- _Task to complete_
Among the lines below, return each one that contains the word "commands".

----------------------------------------

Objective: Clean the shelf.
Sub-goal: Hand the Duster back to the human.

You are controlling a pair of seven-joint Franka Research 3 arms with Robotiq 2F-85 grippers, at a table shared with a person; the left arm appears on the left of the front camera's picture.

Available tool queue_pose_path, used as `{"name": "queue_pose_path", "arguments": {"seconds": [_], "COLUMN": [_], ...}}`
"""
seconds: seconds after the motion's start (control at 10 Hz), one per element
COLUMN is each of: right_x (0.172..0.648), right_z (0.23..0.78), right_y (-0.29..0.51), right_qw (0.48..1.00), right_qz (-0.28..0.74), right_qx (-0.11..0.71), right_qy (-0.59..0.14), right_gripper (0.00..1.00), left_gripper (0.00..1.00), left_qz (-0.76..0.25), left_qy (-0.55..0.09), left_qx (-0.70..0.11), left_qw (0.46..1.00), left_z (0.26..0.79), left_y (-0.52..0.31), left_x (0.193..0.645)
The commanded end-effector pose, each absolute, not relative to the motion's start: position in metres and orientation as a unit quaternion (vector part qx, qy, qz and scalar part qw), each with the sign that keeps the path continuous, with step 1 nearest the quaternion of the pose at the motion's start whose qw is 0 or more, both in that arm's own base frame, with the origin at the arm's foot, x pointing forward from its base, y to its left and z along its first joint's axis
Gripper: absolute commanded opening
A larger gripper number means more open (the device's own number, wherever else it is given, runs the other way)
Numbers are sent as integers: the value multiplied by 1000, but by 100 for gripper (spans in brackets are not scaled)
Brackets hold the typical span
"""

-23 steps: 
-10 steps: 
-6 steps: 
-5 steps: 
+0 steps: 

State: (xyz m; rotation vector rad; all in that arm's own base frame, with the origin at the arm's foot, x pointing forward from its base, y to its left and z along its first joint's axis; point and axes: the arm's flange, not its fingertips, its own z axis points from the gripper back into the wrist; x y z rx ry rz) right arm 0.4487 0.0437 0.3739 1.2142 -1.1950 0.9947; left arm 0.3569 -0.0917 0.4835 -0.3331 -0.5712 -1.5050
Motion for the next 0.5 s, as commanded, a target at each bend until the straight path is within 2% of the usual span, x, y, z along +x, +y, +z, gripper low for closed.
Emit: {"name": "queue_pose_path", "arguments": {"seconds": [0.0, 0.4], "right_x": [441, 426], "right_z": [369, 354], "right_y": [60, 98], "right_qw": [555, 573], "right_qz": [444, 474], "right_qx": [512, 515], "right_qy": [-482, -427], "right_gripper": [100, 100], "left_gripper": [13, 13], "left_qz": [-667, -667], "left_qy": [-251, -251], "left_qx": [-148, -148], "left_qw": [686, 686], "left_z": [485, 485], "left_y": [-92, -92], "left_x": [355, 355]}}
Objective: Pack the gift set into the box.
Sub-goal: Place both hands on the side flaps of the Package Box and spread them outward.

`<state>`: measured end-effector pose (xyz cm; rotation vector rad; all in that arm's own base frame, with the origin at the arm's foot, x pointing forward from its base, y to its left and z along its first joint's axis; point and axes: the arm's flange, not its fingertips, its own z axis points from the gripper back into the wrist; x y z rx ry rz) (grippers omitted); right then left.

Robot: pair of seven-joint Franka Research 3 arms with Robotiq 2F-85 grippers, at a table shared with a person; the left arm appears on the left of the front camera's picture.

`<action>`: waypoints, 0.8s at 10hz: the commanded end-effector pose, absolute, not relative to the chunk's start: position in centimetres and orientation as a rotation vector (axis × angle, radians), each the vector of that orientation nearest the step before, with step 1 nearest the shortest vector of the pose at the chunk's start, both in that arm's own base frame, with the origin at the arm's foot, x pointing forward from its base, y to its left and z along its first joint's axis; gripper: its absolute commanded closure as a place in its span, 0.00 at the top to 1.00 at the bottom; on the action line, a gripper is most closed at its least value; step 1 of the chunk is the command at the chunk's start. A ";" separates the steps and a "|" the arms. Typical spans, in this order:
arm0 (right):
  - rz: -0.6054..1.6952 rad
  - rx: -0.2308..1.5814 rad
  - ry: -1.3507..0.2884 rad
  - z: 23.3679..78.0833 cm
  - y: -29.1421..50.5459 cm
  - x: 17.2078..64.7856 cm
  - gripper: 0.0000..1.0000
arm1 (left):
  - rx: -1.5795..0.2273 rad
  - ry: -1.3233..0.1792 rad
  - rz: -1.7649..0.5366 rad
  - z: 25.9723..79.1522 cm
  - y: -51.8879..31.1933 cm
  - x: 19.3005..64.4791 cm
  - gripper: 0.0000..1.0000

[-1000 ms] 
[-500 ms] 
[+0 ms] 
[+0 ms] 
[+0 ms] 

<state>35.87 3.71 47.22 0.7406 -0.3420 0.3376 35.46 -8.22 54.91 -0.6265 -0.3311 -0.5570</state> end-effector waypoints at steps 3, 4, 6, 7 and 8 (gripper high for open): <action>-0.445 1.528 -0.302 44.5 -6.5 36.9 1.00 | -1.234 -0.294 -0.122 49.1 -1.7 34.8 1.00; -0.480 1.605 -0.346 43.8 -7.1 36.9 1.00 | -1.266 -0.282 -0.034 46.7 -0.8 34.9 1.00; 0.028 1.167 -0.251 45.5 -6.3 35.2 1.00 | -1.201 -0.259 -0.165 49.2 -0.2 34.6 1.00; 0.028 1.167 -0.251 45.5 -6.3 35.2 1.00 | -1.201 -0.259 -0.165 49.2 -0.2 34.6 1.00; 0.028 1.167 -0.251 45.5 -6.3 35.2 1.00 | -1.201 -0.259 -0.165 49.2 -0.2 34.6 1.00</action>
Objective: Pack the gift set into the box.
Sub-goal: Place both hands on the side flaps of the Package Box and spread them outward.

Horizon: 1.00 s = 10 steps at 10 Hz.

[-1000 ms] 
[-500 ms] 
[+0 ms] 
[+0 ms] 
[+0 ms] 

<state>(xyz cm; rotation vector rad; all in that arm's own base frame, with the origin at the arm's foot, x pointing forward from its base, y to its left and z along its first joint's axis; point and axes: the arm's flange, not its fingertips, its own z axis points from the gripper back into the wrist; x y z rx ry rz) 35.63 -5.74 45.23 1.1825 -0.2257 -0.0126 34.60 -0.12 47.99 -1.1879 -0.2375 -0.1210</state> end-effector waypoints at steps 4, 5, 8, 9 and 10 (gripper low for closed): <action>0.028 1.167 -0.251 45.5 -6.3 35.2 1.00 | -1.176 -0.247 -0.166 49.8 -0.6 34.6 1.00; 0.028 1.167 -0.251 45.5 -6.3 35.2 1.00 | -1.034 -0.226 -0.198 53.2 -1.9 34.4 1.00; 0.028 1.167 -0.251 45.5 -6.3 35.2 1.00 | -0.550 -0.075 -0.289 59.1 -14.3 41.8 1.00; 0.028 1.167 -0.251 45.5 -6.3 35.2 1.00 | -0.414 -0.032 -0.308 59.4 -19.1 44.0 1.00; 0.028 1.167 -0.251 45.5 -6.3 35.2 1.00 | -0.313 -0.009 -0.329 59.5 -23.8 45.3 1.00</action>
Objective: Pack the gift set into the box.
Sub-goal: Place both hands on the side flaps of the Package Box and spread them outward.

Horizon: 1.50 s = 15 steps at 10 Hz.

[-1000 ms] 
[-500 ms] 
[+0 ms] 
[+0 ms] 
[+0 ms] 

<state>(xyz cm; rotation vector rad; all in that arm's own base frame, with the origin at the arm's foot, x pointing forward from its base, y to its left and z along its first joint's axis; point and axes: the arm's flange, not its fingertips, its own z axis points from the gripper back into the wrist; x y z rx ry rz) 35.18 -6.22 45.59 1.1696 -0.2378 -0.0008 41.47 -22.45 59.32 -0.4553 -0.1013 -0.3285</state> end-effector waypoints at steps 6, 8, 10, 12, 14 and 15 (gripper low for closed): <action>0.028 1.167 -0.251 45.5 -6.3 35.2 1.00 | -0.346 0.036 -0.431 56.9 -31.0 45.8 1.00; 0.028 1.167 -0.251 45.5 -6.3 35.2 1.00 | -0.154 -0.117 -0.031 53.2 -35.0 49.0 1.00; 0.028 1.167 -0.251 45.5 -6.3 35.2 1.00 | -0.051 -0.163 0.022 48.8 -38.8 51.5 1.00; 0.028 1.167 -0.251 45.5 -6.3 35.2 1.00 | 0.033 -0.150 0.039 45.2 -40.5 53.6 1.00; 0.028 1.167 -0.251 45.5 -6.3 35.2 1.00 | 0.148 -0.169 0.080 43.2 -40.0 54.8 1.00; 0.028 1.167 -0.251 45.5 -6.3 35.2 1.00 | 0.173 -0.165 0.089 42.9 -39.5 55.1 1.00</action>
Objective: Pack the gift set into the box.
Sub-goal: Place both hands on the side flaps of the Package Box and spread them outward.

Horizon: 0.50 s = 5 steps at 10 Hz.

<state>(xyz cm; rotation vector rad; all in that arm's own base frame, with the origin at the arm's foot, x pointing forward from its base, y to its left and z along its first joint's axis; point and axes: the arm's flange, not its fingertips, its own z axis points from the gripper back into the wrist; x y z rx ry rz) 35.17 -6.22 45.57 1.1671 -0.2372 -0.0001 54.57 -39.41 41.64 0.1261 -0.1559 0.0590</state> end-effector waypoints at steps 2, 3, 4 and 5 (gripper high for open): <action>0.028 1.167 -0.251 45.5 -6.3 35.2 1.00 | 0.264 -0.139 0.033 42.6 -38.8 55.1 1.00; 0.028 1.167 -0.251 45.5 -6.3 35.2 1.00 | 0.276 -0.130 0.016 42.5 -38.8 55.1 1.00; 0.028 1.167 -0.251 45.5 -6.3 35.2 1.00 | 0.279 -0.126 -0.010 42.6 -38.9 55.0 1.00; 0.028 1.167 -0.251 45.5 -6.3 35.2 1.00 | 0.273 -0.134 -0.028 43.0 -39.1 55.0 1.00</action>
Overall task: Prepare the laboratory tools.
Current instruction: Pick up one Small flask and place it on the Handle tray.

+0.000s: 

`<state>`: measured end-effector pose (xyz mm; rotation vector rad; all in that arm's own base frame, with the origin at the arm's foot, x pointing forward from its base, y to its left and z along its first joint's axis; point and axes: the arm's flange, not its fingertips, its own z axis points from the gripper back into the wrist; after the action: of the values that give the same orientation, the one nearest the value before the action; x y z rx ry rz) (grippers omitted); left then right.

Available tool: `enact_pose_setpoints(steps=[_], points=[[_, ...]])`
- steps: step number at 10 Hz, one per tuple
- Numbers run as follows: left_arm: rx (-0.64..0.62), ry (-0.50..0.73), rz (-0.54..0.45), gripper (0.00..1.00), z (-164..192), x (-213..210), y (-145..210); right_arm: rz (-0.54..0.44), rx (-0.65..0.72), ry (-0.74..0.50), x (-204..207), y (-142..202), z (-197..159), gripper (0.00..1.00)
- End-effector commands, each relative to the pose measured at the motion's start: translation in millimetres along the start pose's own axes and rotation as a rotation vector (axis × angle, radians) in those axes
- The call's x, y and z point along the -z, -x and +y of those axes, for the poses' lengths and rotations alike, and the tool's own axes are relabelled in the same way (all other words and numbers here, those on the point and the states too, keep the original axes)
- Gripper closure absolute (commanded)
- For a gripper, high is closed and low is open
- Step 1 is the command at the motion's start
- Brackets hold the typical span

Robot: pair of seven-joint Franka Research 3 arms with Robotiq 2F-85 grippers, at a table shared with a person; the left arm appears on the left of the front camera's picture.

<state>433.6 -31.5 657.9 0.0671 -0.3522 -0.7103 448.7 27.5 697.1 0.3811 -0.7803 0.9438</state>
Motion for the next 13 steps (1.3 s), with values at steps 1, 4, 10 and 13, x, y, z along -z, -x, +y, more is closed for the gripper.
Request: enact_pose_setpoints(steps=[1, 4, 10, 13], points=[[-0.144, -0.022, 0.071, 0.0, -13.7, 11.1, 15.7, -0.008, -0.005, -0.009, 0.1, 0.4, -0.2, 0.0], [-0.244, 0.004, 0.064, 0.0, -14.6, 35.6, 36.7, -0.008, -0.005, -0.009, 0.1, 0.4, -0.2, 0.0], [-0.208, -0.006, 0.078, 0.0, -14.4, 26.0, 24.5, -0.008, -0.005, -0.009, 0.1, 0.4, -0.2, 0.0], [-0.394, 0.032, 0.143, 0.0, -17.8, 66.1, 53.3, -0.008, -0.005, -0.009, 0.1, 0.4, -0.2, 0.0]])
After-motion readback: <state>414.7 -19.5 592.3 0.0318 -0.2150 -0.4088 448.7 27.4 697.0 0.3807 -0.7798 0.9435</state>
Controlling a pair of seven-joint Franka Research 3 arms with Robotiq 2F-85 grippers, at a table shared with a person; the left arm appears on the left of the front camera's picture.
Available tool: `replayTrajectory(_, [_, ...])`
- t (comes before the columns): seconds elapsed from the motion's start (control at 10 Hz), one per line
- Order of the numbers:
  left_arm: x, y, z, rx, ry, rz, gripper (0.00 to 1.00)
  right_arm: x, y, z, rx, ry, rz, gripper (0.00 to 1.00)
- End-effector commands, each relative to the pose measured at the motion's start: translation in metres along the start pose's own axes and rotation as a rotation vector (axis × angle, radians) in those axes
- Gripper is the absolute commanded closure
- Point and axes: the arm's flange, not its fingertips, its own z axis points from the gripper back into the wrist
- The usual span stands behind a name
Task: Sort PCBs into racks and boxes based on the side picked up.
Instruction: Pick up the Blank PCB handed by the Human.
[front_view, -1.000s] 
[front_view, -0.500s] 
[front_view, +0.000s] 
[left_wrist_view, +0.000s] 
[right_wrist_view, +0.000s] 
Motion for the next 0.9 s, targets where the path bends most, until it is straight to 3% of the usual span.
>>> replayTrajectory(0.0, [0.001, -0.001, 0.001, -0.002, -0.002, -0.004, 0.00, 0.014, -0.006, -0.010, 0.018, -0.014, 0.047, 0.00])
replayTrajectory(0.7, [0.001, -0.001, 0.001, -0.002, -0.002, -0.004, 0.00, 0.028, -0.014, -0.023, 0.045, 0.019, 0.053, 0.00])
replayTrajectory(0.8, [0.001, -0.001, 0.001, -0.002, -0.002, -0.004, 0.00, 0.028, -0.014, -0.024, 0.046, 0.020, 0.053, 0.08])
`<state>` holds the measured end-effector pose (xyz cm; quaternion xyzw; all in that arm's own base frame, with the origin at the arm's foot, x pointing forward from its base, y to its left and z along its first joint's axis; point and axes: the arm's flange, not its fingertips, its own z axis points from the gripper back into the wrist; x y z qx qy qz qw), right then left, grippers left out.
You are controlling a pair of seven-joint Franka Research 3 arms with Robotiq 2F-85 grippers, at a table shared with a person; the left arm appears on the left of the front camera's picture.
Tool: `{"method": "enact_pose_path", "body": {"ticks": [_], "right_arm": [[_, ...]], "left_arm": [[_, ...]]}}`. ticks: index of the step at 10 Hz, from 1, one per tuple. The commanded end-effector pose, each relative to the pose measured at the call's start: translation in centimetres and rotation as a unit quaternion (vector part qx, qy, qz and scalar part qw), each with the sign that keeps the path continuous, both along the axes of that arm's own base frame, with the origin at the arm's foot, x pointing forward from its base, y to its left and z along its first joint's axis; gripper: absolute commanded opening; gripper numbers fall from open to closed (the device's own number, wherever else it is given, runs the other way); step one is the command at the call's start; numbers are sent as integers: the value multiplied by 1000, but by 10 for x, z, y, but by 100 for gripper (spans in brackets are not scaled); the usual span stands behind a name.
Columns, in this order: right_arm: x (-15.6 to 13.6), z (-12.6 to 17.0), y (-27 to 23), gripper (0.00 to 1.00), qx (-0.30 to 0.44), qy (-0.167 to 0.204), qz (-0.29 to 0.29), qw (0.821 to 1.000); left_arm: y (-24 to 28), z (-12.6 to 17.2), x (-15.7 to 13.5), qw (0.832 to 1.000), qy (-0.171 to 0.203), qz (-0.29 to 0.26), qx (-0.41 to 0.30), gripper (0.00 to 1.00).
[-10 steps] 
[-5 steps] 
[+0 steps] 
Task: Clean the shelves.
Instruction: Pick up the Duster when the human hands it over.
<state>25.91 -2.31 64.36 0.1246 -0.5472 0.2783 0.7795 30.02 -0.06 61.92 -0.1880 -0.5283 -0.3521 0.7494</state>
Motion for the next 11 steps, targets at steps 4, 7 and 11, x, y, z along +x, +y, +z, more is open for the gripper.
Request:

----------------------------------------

- _Answer_
- End-effector commands, each relative to the pose measured at the motion's start: translation in millimetres along the start pose's own axes and rotation as a rotation vector (axis × angle, radians) in those axes
- End-effector commands, each relative to the pose measured at the motion's start: translation in metres along the start pose's own axes and rotation as a rotation vector (axis × angle, radians) in those axes

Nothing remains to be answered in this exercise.